(Items from a data source)
▼
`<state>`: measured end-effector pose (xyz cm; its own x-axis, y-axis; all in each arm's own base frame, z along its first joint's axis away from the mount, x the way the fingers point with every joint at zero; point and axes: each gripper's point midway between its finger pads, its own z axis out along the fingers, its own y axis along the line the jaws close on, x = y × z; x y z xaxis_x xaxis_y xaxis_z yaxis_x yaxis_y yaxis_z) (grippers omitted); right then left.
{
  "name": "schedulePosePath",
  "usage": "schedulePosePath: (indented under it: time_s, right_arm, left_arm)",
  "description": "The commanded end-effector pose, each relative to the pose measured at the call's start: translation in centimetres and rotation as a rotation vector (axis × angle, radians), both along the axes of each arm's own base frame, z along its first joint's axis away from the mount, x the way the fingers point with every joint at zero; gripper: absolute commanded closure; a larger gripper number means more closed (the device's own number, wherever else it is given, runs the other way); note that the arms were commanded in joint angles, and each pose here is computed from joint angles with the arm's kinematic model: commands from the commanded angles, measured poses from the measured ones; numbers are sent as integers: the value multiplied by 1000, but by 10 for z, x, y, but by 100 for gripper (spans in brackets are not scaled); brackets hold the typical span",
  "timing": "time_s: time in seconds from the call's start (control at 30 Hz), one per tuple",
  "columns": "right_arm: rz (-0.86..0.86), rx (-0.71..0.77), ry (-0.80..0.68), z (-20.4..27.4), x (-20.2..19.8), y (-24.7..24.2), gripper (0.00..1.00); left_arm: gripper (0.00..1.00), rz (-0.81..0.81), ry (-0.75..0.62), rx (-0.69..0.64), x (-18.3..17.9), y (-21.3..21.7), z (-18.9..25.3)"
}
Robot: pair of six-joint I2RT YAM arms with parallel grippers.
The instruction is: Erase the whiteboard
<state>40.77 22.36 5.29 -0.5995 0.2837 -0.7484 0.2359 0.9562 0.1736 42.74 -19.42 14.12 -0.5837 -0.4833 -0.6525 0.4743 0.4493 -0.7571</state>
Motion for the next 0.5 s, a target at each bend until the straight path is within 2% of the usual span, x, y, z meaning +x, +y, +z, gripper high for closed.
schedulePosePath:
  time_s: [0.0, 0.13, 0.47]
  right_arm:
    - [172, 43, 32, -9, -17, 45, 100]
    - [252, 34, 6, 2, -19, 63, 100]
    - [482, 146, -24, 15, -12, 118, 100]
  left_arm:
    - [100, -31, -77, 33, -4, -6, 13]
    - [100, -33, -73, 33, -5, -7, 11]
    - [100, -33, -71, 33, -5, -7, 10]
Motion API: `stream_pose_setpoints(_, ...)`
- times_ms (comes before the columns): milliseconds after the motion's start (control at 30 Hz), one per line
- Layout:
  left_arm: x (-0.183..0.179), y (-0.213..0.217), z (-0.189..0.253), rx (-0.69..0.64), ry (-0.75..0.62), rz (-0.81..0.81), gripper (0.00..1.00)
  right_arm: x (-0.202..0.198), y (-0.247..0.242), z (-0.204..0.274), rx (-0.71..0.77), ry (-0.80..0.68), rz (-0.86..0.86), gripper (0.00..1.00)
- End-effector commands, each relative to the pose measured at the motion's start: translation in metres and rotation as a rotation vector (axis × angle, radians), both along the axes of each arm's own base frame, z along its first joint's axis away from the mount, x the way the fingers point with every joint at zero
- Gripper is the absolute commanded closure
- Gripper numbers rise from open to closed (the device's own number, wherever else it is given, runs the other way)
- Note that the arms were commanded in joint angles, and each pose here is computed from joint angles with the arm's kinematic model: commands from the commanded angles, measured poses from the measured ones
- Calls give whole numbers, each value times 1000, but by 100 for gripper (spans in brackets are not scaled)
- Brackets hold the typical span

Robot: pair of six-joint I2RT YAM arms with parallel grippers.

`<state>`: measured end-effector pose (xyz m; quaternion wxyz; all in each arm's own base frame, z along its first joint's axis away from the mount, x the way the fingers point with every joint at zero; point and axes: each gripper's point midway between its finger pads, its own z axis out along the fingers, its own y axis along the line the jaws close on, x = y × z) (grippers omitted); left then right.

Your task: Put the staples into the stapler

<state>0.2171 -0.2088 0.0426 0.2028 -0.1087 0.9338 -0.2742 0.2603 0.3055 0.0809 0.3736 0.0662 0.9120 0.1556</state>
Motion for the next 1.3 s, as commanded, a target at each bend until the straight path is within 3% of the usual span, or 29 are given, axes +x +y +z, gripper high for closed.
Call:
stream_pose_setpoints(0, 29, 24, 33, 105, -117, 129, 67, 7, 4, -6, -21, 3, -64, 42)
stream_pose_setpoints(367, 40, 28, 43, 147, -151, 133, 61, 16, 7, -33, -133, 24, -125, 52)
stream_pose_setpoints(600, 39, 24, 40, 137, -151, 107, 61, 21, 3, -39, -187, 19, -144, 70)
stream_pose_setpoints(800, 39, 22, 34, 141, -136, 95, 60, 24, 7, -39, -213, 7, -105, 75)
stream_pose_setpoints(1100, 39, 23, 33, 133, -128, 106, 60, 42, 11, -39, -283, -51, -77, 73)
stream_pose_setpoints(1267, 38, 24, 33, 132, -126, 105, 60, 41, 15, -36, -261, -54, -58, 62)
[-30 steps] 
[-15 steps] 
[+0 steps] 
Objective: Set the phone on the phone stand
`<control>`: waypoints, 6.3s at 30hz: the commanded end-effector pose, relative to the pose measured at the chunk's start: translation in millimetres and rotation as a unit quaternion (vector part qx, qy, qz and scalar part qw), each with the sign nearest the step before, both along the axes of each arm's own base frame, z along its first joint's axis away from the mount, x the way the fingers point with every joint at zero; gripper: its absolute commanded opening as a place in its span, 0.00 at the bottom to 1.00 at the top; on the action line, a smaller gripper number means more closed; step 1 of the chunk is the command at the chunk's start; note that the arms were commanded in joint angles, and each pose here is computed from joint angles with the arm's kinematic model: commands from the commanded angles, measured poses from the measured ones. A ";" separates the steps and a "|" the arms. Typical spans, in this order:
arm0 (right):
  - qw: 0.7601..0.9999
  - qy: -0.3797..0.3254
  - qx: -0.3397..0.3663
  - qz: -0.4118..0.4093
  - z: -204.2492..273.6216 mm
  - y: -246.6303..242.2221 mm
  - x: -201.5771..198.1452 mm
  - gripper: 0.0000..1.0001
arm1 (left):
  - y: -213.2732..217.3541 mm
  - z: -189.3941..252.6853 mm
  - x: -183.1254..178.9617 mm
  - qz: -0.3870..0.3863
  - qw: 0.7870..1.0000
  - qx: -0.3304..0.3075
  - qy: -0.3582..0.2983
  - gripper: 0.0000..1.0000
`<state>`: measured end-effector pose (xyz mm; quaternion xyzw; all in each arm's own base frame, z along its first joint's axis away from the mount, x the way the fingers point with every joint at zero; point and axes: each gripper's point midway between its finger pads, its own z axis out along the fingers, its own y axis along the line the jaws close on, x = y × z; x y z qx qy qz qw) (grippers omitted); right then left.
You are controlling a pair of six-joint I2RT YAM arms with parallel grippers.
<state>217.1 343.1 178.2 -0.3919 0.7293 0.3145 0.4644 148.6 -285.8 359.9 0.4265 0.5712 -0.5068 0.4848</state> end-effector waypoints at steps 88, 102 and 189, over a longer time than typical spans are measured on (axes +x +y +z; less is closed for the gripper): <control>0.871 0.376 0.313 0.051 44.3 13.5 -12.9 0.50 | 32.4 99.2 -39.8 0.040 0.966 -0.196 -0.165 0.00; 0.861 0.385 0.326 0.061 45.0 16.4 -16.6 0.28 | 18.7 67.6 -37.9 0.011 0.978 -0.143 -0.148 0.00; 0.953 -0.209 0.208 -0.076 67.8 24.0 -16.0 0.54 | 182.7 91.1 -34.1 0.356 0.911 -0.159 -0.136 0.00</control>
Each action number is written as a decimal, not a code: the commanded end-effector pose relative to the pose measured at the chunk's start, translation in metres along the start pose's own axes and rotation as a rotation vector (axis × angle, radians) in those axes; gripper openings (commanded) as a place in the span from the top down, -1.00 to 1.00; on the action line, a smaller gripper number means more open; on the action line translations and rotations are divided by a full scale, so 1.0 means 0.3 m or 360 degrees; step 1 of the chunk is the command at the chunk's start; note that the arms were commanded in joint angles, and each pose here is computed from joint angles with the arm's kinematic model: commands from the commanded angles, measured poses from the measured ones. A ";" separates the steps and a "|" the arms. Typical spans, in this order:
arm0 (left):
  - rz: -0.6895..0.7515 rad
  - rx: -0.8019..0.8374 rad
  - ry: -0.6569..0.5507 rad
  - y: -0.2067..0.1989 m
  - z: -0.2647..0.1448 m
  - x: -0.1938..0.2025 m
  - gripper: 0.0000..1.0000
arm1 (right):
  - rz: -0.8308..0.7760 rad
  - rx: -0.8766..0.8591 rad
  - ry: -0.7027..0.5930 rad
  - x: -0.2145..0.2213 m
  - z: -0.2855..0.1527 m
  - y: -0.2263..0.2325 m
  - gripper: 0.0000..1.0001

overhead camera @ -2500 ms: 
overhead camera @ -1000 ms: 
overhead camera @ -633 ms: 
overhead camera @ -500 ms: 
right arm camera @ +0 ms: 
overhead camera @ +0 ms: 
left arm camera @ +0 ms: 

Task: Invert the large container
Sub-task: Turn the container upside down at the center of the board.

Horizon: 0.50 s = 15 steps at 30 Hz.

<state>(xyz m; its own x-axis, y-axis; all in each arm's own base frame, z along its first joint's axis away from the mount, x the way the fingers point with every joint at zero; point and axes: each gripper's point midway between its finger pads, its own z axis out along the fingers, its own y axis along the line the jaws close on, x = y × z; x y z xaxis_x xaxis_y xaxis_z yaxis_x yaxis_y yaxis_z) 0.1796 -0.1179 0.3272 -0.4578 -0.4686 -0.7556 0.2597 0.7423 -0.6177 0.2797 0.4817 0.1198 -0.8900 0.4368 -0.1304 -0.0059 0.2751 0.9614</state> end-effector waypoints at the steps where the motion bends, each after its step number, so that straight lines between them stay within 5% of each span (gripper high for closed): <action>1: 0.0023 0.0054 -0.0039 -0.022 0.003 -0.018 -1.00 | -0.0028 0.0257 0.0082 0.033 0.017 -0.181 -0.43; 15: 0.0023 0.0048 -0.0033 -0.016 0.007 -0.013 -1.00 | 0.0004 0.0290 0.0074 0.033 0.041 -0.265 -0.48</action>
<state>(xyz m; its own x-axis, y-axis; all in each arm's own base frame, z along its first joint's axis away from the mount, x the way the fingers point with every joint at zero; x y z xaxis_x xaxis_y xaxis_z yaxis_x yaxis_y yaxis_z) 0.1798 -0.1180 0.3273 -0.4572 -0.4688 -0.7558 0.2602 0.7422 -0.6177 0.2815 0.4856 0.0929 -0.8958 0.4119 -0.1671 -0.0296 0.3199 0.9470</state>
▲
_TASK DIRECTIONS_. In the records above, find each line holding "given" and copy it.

_PROBLEM SOLUTION_.
  "description": "The commanded end-effector pose, each relative to the pose measured at the call's start: translation in centimetres and rotation as a rotation vector (axis × angle, radians), both along the axes of each arm's own base frame, z along its first joint's axis away from the mount, x the way the fingers point with every joint at zero; gripper: absolute commanded closure; a larger gripper number means more closed (the device's own number, wherever else it is given, runs the other way); note that the arms were commanded in joint angles, and each pose here is computed from joint angles with the arm's kinematic model: commands from the commanded angles, measured poses from the measured ones; numbers are sent as integers: the value multiplied by 1000, but by 10 for z, x, y, but by 100 for gripper (spans in brackets are not scaled); brackets hold the typical span",
- Gripper numbers rise from open to closed (the device's own number, wherever else it is given, runs the other way)
Motion for the next 1.3 s, as commanded, a target at each bend until the straight path is within 3% of the usual span, or 29 are given, axes +x +y +z, gripper high for closed.

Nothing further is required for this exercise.